_PROMPT:_
Would you output the entries below only from the line containing "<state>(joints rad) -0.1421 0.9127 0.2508" through the line containing "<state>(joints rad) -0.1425", exactly as they stand and with both ends included?

_MATERIAL PROVIDED:_
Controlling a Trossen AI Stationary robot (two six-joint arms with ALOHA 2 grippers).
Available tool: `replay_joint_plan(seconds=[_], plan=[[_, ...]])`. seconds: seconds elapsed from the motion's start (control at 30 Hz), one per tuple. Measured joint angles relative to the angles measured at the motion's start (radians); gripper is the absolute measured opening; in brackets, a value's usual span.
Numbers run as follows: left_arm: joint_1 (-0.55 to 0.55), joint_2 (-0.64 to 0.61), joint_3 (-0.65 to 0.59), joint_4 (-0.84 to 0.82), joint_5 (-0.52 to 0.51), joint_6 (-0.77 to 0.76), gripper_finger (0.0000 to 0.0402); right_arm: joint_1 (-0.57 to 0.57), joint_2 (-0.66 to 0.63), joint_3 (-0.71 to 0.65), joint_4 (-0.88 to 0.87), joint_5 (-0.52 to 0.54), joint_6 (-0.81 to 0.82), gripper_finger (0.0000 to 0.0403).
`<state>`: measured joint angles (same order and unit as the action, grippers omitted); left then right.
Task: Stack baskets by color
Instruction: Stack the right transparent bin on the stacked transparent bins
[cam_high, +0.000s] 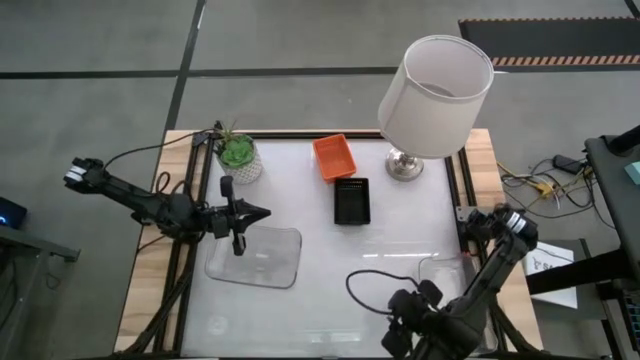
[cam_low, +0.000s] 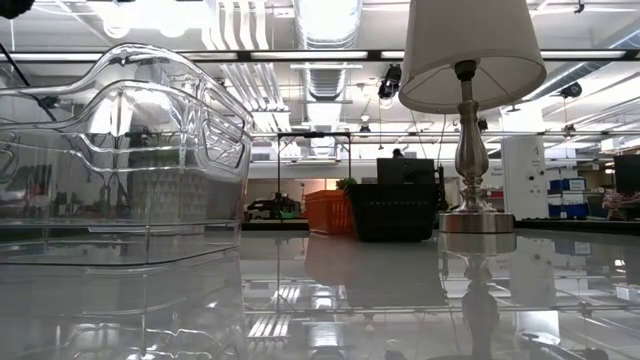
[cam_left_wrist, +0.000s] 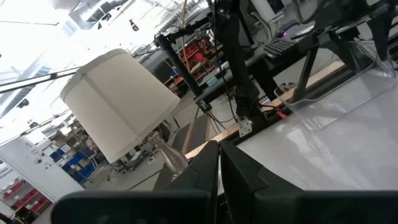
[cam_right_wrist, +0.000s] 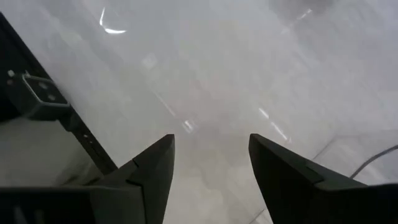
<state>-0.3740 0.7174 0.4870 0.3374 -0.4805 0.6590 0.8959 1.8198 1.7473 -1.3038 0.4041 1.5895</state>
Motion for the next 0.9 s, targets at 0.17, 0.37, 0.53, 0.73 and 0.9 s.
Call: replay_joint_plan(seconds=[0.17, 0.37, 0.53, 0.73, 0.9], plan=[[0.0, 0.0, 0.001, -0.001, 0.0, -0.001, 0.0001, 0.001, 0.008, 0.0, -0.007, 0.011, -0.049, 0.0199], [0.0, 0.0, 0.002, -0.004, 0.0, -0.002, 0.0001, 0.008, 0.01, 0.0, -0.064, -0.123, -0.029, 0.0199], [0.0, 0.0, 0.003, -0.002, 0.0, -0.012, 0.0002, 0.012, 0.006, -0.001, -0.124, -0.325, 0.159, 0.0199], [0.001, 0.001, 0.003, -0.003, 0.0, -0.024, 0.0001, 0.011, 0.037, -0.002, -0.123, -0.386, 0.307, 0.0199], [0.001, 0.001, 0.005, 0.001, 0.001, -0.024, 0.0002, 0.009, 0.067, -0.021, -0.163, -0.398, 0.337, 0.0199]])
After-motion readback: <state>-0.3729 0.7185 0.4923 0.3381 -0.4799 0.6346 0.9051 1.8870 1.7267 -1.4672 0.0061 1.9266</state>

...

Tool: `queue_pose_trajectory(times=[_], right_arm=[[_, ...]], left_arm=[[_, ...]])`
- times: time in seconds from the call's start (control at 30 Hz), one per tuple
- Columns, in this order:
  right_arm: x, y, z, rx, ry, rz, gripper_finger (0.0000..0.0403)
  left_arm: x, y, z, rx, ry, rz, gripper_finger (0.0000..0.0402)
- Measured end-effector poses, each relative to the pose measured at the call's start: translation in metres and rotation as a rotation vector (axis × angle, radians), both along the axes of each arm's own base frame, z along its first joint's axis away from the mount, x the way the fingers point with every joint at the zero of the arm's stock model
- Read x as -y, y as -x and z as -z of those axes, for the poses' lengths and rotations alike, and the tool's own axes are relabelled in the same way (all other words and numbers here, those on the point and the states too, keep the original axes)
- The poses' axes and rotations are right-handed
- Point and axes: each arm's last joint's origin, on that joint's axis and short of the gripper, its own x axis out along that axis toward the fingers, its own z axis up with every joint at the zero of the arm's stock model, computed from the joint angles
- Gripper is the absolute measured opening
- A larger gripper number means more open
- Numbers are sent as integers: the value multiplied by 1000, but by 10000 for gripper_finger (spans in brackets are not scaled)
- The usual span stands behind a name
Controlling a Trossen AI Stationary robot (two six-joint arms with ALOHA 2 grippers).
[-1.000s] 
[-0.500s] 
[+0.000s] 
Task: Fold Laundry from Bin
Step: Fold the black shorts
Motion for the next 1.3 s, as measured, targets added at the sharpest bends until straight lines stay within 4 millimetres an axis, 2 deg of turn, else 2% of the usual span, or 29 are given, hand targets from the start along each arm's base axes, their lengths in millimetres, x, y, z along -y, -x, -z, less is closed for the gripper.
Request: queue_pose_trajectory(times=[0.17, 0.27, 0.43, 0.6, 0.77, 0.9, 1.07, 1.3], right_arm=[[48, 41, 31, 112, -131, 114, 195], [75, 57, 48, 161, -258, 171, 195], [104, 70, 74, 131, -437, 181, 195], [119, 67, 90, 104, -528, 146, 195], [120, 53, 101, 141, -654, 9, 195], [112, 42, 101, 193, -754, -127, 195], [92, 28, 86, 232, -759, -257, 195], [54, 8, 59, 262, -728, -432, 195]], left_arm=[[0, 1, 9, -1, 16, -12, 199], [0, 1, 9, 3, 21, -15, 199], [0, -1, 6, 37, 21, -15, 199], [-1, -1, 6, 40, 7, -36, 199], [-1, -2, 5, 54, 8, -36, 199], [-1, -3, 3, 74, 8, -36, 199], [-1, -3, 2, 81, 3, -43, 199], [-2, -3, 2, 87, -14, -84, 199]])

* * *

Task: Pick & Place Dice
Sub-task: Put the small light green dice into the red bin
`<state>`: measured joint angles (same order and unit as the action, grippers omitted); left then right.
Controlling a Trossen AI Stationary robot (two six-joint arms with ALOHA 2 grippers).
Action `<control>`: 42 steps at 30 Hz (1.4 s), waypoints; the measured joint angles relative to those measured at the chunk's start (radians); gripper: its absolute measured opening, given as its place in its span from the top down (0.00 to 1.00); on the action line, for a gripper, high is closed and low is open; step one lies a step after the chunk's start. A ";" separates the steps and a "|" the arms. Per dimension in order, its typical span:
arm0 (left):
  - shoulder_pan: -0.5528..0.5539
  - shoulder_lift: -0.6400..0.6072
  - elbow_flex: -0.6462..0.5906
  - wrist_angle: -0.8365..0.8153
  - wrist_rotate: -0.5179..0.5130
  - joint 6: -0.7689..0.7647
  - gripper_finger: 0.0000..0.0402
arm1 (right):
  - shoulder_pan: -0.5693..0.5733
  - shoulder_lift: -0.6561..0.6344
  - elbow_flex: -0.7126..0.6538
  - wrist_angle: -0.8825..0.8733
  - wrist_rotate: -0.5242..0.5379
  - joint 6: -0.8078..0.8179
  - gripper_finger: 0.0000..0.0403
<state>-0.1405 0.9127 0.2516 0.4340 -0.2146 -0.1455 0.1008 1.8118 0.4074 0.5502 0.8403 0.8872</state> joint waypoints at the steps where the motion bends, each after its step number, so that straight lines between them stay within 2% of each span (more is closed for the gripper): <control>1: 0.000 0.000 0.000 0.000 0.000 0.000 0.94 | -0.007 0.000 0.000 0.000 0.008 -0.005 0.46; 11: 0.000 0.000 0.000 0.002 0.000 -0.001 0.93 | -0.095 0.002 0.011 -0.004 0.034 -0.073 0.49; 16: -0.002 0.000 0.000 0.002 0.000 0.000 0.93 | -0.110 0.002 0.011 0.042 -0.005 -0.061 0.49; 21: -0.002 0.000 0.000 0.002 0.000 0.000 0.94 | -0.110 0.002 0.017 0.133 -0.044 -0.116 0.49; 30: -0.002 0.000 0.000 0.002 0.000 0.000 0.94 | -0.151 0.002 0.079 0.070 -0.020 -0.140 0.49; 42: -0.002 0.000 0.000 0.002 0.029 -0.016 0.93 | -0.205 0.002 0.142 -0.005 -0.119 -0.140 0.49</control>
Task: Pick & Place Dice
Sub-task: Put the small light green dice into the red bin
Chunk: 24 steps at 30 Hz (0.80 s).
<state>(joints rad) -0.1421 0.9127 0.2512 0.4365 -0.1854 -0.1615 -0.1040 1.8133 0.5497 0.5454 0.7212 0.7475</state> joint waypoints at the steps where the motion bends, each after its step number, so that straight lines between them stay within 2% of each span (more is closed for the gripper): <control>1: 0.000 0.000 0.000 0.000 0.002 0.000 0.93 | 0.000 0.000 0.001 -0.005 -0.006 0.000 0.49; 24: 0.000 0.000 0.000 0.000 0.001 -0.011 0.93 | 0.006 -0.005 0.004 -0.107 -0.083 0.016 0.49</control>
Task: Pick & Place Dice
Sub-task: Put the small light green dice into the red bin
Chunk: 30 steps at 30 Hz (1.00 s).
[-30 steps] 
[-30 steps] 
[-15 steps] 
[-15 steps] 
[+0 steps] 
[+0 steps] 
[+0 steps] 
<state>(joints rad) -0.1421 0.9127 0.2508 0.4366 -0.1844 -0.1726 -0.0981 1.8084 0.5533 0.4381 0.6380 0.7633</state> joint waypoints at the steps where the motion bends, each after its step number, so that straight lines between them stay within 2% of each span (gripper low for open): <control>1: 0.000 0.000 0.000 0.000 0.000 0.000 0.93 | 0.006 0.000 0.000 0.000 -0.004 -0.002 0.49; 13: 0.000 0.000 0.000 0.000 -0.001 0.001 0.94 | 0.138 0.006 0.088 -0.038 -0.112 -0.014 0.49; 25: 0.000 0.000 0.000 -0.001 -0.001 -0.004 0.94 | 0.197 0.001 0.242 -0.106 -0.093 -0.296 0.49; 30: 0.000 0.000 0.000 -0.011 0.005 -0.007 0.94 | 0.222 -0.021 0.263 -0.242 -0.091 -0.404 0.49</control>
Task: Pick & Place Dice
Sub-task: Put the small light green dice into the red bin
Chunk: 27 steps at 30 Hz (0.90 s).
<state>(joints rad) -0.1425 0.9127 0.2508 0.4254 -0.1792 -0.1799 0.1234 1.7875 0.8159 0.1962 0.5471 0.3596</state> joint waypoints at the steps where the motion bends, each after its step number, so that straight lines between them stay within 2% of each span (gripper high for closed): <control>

_TASK SOLUTION:_
<state>(joints rad) -0.1421 0.9127 0.2508 0.4366 -0.1844 -0.1726 -0.0981 1.8084 0.5533 0.4381 0.6380 0.7633</state> joint waypoints at the steps where the motion bends, each after its step number, so that straight lines between them stay within 2% of each span (gripper low for open): <control>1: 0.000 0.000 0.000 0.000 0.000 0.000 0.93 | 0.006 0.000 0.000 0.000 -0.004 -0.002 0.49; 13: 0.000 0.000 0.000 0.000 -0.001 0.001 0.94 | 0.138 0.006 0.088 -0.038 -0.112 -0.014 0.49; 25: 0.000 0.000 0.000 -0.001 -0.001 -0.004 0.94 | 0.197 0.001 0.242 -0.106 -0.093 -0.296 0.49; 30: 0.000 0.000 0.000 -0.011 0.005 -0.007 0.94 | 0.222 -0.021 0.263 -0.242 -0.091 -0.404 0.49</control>
Task: Pick & Place Dice
Sub-task: Put the small light green dice into the red bin
Chunk: 27 steps at 30 Hz (0.90 s).
<state>(joints rad) -0.1425 0.9127 0.2508 0.4254 -0.1792 -0.1799 0.1234 1.7875 0.8159 0.1962 0.5471 0.3596</state> joint waypoints at the steps where the motion bends, each after its step number, so that straight lines between them stay within 2% of each span (gripper high for closed): <control>

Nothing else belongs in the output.